Asset ownership, whether in the form of capital, land, property, equity, or companies themselves is a highly-flawed cornerstone of populist rhetoric and regulatory thinking. I have often argued that business itself has invited this response through its own championing of shareholder supremacy, of profit maximisation and of a narrow definition of purpose. But now politicians themselves seem to understand that power, or empowerment, cannot be narrowly confined to ownership, and have added “control” and “management” in their latest radical economic transformation framework.
That does not make the framework better, but indeed even more flawed. It’s a classic case of where macro theory simply clashes with, or is destroyed by, the micro reality. And I’m not even talking about the obvious of the shortage of skills, experience, and expertise to change the current racial composition of “management and control”. The entire empowerment framework has to change or be redefined to embrace tasks, operations and ownership: and in that order.
It starts with the individual taking ownership and responsibility of his or her own destiny and at the very least being willing to make a meaningful contribution to their social and economic environment. That willingness is reflected in their daily tasks, mainly at work, which are part of operations that have a common purpose in adding value to society, or customers. Such a commitment removes any barrier to being part of “management and control” and it is a small and valid leap to being given equity in the company itself. Only then will share option schemes make sense.
To summarise then, the progression of empowerment is from self-accountability; to ownership of tasks; to operations and then to assets. A lot of this presupposes the existence of means and abilities to pursue that process, but the most important is individual willingness and a shift from expectations to aspirations. Achieving this in society starts with parenting, then schooling and then proper skills development. In companies themselves, individual ownership can be much enhanced through appropriate strategic, transparent, and governance models such as the Contribution Accounting methodology.

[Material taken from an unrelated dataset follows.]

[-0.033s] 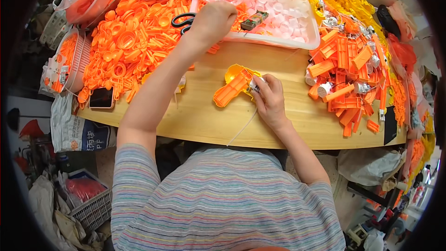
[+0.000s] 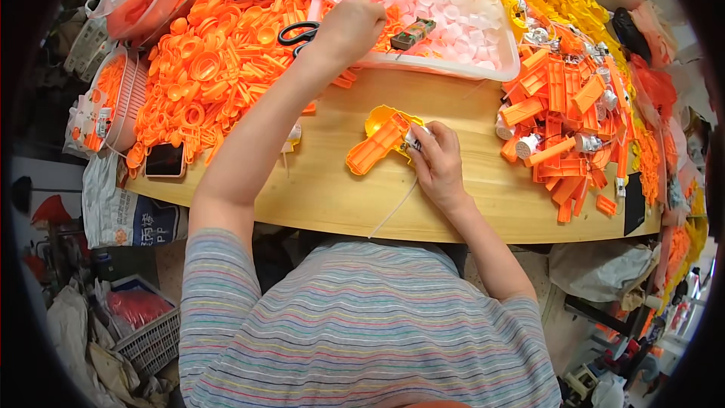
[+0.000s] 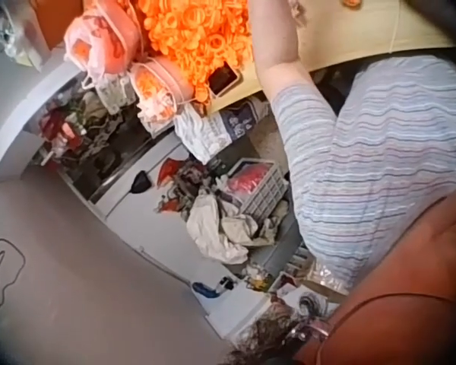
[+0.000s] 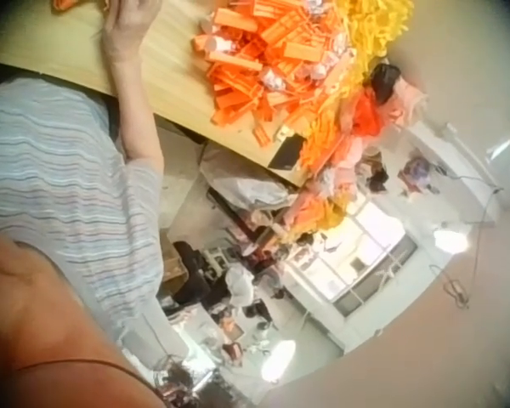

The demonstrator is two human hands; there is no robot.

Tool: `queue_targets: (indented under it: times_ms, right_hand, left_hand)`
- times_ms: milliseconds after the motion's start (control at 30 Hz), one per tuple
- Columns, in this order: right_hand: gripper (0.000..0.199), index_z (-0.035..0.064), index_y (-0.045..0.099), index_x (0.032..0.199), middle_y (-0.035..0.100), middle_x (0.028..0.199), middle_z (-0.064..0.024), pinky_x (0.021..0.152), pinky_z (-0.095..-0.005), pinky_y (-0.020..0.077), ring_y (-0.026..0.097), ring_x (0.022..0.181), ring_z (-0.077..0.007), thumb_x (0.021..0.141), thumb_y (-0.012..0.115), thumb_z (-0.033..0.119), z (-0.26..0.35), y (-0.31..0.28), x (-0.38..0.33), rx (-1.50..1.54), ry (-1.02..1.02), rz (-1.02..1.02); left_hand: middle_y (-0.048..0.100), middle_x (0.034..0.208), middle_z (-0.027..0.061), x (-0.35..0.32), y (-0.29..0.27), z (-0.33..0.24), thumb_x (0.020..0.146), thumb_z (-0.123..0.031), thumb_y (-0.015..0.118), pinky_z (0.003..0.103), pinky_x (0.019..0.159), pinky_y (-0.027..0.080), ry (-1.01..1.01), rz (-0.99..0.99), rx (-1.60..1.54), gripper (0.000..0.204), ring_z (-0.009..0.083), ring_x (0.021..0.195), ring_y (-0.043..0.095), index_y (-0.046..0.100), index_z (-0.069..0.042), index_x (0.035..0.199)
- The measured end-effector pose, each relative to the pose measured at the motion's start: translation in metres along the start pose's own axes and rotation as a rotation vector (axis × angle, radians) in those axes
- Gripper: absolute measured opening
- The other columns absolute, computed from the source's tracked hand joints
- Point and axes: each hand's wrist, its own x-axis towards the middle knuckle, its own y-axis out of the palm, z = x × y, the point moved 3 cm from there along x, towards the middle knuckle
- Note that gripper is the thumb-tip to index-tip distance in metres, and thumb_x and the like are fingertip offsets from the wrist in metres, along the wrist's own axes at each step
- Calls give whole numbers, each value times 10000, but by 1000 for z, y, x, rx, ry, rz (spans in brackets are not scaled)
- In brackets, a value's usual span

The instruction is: Assembling plastic toy guns by combining various components and securing them.

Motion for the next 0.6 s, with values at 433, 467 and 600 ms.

Self-worth is not simply about self-gain. The ownership-equals-power assumption rests on a shallow understanding of power itself. Authentic and legitimate power is earned by its contribution to others. When it does not do that it is simply control, which relies either on seduction or coercion. Ultimate empowerment is that which enables one to make a positive difference to people’s lives. It’s based on the simple premise that our true value lies in our capacity to make a contribution to others.
That’s how we judge others. That’s how we should judge ourselves.